Most importantly, the index will screen stocks on the basis of volatility of earnings, leverage and return on equity, giving the portfolio a complete quality tilt. The expense ratio of the fund is yet to be disclosed (read: Quality ETFs in Focus as Global Growth Issues Spiral).

How Does it Fit in a Portfolio?

The Indian market has been on radar since the pro-growth government led by Narendra Modi took charge of India in 2014. Since then the Indian stock markets experienced a roller coaster ride. The implementation of rate cuts and looming reform plans like the goods & service tax and land acquisition bill are likely to boost the economy’s growth ahead (read: Why You Should Invest in India ETFs Now).
 
If this was not enough, the economy grew 7.6% in fiscal 2016 – the quickest pace in four years – higher than 7.2% in the prior fiscal. This tall feat was pulled off with the help of solid private spending. All these make the case for India ETF investing lucrative.

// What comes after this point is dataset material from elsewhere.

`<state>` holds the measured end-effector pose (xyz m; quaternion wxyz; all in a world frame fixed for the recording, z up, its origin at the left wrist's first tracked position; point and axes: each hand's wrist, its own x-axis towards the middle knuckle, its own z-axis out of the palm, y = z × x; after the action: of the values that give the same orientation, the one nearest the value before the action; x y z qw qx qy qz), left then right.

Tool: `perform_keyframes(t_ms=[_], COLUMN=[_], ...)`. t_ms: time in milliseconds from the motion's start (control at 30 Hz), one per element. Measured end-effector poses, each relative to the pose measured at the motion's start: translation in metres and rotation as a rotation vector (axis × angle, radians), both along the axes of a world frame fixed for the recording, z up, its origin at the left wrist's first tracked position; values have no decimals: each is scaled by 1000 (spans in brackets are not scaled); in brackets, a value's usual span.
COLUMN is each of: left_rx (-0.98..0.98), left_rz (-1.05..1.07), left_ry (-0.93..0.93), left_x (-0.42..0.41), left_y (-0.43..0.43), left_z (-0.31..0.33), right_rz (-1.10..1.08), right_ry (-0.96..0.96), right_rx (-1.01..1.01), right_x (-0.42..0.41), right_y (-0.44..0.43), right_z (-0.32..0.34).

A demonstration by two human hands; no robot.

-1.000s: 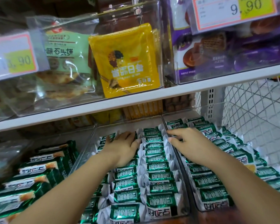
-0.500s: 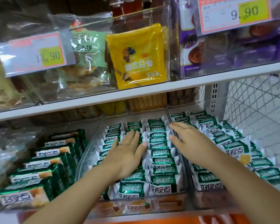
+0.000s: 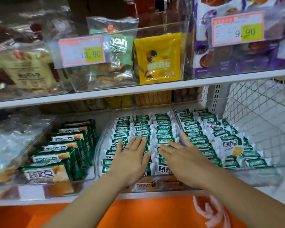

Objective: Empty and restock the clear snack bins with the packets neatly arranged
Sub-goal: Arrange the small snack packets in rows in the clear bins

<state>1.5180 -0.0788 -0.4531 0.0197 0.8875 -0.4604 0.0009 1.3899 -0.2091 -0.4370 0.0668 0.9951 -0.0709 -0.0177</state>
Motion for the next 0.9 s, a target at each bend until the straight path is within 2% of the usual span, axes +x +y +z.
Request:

However, since the Indian market suffers from some gridlocks like mounting bad loans at Indian banks and falling capital spending at the corporate level, nothing could be better than taking a look at the quality stock picks – something that First Trust actually seeks to do.

ETF Competitors  

Definitely competition is fierce within the space. iShares and EGShares have more than one ETF each targeting India while WisdomTree, VanEck Vectors and PowerShares also have presence in this space. The space is headed by iShares MSCI India ETF (INDA - Free Report) with $3.63 billion in assets followed by WisdomTree India Earnings Fund (EPI - Free Report) with $1.39 billion in assets. Considering that First Trust is making a late entry, the issuer will have to price its fund competitively.

However, very few presently available India ETFs offer the quality exposure that First Trust is proposing. This should help the fund to make a killing once it is approved.